Records for the exercise:
Start of Block

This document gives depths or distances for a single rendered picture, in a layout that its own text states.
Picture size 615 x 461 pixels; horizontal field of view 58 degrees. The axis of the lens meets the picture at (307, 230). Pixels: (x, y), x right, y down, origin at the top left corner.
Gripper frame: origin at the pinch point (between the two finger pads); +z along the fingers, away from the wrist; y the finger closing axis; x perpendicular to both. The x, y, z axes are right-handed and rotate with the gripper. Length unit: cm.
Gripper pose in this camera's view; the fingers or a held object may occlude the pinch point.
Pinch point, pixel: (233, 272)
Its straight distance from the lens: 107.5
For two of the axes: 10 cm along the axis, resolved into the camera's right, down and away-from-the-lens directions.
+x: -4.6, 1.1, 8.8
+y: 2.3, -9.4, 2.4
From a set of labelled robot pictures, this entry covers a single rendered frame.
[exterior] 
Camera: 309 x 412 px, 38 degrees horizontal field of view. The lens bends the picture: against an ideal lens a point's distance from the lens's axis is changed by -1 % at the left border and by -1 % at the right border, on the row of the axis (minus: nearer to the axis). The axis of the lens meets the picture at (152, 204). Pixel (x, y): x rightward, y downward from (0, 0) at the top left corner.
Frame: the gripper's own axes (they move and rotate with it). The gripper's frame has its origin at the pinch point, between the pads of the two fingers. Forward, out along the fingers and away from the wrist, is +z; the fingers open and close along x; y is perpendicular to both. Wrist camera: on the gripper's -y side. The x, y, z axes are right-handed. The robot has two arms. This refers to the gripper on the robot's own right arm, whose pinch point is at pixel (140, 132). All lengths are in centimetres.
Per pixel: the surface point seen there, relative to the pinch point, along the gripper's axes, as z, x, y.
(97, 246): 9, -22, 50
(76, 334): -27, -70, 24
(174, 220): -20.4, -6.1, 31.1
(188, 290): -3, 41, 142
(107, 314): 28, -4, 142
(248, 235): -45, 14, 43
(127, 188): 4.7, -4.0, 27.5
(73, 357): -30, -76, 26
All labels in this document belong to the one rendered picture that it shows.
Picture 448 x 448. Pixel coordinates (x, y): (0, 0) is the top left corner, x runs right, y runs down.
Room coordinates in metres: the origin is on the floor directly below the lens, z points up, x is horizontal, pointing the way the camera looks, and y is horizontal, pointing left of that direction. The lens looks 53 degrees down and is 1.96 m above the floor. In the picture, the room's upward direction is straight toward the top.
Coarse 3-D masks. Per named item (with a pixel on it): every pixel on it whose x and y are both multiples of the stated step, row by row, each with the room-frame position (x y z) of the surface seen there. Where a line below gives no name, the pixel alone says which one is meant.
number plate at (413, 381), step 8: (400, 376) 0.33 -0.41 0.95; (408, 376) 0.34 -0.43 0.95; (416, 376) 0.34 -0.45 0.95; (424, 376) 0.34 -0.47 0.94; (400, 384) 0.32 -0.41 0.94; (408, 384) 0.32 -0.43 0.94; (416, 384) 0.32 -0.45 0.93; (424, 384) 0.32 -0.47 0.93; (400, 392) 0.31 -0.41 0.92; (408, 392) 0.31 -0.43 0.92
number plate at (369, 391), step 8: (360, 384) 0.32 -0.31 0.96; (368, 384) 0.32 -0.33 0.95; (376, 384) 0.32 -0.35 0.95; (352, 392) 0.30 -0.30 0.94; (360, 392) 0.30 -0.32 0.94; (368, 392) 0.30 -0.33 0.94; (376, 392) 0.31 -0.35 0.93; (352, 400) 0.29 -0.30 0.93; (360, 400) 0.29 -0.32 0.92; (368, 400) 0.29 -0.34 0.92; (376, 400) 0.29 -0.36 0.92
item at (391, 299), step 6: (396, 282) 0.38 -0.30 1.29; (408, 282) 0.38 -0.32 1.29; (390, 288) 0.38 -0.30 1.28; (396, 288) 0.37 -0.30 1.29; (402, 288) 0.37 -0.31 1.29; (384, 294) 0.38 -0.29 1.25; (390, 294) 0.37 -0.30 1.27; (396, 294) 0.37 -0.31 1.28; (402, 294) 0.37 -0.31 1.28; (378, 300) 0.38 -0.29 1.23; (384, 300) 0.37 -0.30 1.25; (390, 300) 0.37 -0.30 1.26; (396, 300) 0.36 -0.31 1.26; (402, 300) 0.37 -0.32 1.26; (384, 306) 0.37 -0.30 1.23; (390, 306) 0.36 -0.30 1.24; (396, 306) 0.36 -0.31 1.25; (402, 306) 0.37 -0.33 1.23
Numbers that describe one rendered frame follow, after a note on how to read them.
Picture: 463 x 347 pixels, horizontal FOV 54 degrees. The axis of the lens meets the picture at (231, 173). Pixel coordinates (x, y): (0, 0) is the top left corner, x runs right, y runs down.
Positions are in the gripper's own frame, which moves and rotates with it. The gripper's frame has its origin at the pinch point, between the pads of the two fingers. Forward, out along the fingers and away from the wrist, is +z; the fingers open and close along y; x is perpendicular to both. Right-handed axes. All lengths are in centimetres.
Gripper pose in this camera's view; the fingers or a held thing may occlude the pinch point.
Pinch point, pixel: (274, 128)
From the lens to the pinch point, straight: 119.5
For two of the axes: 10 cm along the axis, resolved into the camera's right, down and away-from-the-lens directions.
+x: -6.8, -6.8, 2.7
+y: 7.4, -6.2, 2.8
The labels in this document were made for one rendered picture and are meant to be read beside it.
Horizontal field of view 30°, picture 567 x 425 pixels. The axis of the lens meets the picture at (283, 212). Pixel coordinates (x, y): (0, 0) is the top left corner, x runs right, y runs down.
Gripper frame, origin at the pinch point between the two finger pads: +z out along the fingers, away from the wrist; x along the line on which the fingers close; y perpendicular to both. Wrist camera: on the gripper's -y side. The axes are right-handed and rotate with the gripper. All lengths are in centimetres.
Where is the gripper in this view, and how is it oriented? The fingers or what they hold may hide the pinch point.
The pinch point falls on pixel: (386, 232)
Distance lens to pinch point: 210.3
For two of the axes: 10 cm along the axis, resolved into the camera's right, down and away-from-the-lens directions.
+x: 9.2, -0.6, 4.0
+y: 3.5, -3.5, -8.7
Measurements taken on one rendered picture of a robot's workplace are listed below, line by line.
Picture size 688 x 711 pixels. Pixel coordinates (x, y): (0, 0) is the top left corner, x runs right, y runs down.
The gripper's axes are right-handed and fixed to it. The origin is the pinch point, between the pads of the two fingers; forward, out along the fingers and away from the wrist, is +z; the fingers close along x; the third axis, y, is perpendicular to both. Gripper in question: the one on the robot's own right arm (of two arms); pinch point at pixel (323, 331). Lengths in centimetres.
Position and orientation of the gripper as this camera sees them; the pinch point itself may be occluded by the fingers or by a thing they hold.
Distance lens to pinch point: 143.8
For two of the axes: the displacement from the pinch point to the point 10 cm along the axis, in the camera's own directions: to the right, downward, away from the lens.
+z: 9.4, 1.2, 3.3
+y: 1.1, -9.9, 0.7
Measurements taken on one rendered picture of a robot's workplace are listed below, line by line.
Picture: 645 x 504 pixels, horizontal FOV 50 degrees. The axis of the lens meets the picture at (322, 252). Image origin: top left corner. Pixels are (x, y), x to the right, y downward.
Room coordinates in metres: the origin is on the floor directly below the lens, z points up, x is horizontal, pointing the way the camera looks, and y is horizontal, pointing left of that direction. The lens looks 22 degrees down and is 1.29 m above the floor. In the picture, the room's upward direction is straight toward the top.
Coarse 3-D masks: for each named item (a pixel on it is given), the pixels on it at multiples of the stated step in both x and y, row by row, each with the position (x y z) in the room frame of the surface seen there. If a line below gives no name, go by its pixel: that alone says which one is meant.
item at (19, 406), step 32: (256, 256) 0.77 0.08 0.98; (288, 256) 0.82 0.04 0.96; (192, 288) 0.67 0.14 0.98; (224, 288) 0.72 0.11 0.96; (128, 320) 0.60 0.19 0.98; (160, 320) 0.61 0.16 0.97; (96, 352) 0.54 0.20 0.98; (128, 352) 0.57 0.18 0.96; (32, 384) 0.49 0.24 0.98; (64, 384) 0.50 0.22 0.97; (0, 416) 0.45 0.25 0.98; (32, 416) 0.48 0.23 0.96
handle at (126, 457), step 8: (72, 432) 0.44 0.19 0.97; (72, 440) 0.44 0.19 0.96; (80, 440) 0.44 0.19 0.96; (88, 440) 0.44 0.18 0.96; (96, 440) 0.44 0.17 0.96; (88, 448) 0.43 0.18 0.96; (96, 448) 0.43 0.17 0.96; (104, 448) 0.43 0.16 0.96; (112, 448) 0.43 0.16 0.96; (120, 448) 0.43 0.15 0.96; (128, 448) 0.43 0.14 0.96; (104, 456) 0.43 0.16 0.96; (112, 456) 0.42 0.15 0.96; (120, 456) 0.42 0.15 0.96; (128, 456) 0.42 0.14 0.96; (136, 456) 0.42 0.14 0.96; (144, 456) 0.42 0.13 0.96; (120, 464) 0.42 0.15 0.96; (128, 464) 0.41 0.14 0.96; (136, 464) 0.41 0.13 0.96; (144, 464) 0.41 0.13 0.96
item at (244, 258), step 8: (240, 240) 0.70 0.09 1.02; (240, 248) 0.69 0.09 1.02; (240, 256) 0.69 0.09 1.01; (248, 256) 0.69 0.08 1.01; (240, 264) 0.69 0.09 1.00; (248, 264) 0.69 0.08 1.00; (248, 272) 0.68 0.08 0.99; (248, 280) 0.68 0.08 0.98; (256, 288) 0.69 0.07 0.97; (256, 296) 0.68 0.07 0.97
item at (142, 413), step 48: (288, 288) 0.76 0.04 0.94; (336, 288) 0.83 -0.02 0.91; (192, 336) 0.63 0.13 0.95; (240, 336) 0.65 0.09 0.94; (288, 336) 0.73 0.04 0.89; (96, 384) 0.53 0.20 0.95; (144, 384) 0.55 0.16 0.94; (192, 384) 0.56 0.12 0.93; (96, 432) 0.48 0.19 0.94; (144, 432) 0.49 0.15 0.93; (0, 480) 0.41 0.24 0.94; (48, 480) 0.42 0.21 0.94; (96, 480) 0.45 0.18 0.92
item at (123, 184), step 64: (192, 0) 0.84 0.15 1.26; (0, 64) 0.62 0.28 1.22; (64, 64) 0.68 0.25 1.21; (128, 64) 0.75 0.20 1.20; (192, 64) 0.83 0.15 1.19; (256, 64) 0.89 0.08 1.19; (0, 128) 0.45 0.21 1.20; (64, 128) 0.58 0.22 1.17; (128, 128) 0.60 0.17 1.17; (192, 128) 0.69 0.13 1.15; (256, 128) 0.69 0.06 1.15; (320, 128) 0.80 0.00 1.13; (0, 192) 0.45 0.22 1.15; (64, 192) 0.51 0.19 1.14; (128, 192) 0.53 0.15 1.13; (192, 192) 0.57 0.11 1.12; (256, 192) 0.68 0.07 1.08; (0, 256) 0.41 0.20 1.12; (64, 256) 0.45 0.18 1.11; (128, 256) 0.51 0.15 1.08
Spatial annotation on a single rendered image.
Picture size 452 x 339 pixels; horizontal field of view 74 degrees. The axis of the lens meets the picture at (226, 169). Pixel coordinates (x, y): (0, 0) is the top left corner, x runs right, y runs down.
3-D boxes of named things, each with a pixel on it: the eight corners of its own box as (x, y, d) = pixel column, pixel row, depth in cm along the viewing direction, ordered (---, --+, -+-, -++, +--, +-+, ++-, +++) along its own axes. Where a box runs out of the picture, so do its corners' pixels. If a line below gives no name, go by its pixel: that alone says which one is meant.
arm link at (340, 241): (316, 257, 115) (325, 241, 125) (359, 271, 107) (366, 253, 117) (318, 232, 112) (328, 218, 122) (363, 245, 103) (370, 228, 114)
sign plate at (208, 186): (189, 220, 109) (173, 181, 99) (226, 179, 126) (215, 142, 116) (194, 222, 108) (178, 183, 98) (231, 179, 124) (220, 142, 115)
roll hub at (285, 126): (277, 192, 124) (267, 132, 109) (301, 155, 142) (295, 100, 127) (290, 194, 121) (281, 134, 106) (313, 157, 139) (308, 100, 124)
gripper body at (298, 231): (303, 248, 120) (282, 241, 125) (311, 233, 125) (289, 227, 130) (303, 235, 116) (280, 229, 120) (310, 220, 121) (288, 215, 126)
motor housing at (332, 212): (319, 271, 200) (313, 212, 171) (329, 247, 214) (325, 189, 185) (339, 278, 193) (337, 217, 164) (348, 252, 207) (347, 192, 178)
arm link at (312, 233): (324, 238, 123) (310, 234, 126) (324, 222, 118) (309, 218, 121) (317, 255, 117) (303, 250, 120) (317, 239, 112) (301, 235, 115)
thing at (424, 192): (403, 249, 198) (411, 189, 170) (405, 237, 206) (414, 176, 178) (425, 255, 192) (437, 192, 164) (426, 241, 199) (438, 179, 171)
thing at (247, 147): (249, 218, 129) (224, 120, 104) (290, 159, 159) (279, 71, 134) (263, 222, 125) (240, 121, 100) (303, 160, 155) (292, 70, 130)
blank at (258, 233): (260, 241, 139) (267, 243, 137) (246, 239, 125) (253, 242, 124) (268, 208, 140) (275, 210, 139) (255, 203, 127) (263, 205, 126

End of Block

In the listing above, find each line with the word "read" and return it.

Exercise result:
Numbers that describe one rendered frame follow, after a note on how to read them.
The labels in this document were made for one rendered picture and are meant to be read beside it.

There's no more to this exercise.